Output only the lines of the entries that follow, starting at the one with "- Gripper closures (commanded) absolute" and running down to the one with "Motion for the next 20", both included and unchanged.

─── Record set

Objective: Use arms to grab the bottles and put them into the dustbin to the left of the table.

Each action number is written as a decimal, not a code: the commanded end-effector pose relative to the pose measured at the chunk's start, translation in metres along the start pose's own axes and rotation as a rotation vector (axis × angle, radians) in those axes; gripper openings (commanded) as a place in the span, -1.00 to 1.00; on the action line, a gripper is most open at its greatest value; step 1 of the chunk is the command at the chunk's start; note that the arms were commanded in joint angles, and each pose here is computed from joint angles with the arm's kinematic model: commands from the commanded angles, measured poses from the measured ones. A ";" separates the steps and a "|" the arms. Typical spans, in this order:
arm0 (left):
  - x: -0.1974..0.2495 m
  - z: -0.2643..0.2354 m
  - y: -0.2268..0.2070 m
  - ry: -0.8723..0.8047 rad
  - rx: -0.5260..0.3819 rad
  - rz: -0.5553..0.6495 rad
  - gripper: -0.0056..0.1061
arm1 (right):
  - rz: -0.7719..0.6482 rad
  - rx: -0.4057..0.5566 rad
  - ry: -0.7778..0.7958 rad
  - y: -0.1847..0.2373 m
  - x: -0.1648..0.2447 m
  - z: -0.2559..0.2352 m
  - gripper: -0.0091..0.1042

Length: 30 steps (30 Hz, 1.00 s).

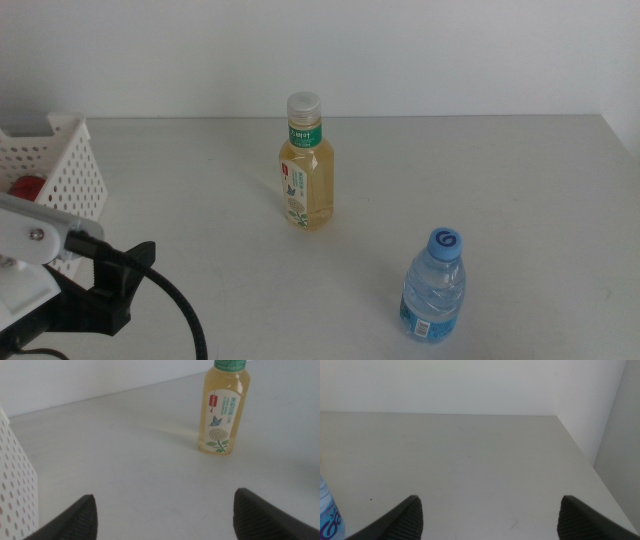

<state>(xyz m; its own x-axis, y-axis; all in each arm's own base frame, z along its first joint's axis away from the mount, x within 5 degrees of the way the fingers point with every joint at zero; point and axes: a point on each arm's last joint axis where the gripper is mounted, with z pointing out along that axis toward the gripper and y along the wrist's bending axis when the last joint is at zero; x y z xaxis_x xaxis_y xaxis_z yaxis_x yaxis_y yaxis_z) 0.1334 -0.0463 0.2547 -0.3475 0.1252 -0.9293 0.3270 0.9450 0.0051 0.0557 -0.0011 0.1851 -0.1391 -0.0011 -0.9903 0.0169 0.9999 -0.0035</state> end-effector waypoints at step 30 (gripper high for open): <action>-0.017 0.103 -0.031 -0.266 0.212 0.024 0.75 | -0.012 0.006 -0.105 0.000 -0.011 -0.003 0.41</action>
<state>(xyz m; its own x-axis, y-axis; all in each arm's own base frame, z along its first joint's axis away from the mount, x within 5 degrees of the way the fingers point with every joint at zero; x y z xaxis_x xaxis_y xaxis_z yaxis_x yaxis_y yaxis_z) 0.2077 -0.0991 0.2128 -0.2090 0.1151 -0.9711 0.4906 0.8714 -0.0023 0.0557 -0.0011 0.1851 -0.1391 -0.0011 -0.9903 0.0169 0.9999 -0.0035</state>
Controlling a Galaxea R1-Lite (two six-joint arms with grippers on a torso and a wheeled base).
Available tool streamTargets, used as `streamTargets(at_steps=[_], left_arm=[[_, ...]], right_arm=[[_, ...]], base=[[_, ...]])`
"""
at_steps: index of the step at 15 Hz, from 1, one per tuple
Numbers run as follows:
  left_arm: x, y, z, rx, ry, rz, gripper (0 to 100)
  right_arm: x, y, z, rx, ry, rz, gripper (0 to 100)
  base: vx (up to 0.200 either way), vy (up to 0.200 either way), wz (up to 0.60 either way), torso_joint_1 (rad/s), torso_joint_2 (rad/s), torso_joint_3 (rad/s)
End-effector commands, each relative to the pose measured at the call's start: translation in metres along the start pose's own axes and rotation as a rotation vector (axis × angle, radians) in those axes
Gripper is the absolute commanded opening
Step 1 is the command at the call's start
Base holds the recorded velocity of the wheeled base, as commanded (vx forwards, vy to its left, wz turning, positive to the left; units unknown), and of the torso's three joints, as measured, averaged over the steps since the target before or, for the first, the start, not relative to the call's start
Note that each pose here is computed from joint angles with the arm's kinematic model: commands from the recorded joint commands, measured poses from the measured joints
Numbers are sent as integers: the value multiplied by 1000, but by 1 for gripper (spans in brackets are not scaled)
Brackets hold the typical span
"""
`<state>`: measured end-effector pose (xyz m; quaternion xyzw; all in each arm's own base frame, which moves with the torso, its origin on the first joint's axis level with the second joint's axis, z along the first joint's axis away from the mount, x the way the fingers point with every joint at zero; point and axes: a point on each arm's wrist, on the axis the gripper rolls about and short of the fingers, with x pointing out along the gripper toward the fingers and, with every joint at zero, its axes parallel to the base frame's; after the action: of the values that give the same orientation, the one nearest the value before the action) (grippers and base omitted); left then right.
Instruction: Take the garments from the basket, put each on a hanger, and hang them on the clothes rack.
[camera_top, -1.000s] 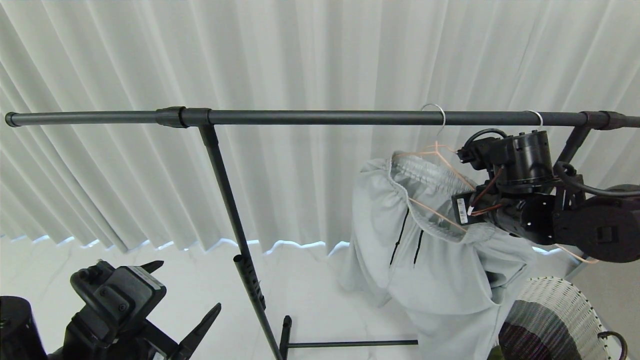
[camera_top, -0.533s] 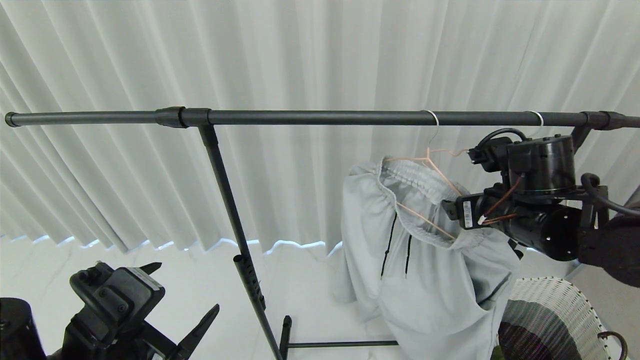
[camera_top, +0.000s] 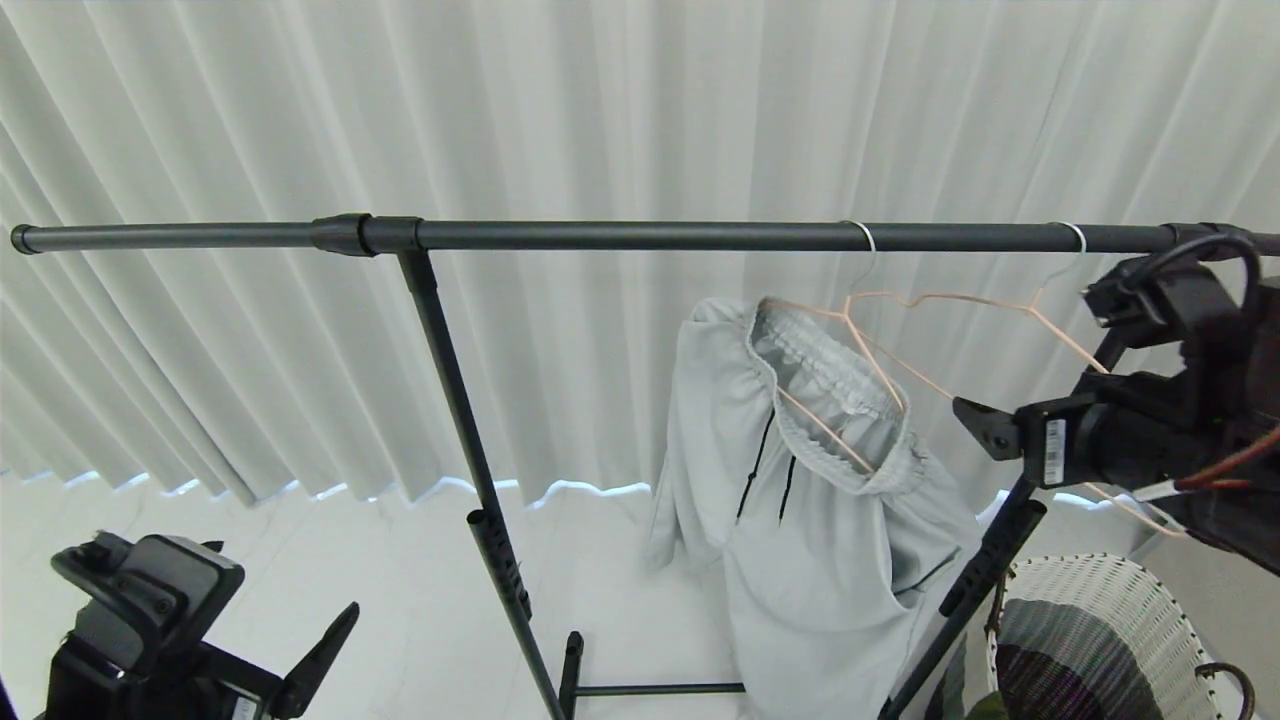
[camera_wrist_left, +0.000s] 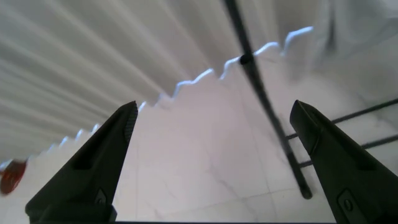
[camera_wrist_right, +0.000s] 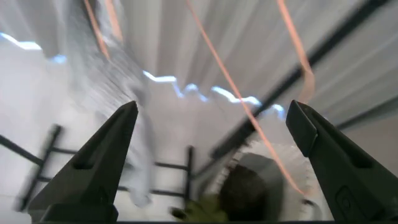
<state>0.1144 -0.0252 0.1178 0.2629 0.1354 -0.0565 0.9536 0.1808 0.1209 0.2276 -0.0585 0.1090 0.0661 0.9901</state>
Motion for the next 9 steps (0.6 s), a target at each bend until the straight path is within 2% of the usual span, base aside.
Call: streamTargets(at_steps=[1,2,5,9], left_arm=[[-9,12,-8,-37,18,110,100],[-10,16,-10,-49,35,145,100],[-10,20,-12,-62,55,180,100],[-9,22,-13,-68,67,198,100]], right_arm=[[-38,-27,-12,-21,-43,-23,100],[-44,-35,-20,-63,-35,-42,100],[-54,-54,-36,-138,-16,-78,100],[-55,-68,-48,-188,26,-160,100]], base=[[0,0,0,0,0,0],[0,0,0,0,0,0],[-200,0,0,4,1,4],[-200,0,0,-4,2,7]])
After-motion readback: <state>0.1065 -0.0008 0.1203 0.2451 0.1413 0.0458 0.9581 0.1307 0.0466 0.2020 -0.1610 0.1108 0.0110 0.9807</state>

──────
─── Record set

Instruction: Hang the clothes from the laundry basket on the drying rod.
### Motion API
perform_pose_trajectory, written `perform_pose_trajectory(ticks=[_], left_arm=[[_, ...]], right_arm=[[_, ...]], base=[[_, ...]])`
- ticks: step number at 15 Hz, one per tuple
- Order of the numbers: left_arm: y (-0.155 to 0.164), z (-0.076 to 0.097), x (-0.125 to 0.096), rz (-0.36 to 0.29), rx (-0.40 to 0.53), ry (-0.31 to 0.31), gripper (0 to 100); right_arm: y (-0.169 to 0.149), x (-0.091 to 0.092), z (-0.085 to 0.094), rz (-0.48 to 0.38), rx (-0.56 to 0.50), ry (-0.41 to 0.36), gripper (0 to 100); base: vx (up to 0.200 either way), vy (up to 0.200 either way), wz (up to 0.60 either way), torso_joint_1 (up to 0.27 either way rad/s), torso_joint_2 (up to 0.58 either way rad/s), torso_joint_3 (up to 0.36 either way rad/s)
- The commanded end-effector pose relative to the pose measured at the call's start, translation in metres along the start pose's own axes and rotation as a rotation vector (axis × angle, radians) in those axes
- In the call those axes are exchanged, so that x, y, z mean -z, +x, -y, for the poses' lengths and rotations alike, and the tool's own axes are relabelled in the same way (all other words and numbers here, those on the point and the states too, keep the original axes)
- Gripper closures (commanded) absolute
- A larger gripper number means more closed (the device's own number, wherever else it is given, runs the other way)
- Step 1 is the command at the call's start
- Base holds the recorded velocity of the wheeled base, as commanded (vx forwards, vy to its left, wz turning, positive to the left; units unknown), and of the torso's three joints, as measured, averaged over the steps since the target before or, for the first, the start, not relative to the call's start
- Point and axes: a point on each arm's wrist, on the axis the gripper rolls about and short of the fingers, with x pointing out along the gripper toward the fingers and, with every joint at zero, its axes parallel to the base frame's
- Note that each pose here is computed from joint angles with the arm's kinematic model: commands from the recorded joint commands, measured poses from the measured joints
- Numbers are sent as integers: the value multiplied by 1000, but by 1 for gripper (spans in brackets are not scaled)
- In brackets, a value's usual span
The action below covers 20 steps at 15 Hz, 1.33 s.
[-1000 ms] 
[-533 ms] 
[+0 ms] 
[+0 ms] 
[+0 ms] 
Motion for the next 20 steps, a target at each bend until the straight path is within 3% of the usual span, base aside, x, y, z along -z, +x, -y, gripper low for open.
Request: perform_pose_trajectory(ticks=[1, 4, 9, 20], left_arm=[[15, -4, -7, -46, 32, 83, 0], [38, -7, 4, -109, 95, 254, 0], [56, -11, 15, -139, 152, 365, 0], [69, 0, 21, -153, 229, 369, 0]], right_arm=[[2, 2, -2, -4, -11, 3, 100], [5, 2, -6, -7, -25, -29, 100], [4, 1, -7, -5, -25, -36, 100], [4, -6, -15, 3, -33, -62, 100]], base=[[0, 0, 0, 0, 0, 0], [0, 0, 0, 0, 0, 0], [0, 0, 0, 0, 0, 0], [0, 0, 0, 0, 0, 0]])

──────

Written response
- Gripper closures (commanded) absolute
- A larger gripper number means more closed (the device's own number, wherever else it is given, runs the other way)
- Step 1 is the command at the call's start
- Base holds the recorded velocity of the wheeled base, as commanded (vx forwards, vy to its left, wz turning, positive to the left; units unknown), and of the torso's three joints, as measured, averaged over the steps since the target before or, for the first, the start, not relative to the call's start
- Point and axes: a point on each arm's wrist, on the axis the gripper rolls about and short of the fingers, with x pointing out along the gripper toward the fingers and, with every joint at zero, its axes parallel to the base frame's
- Note that each pose here is computed from joint angles with the arm's kinematic model: commands from the recorded joint commands, measured poses from the measured joints
- Numbers are sent as integers: the value multiplied by 1000, but by 1 for gripper (spans in brackets are not scaled)
- In brackets, a value's usual span
The action below covers 20 steps at 15 Hz, 1.33 s.
[-1000 ms] 
[-533 ms] 
[+0 ms] 
[+0 ms] 
[+0 ms] 
Motion for the next 20 steps, a target at each bend until the straight path is within 3% of the usual span, base aside, x, y, z along -z, +x, -y, gripper low for open.

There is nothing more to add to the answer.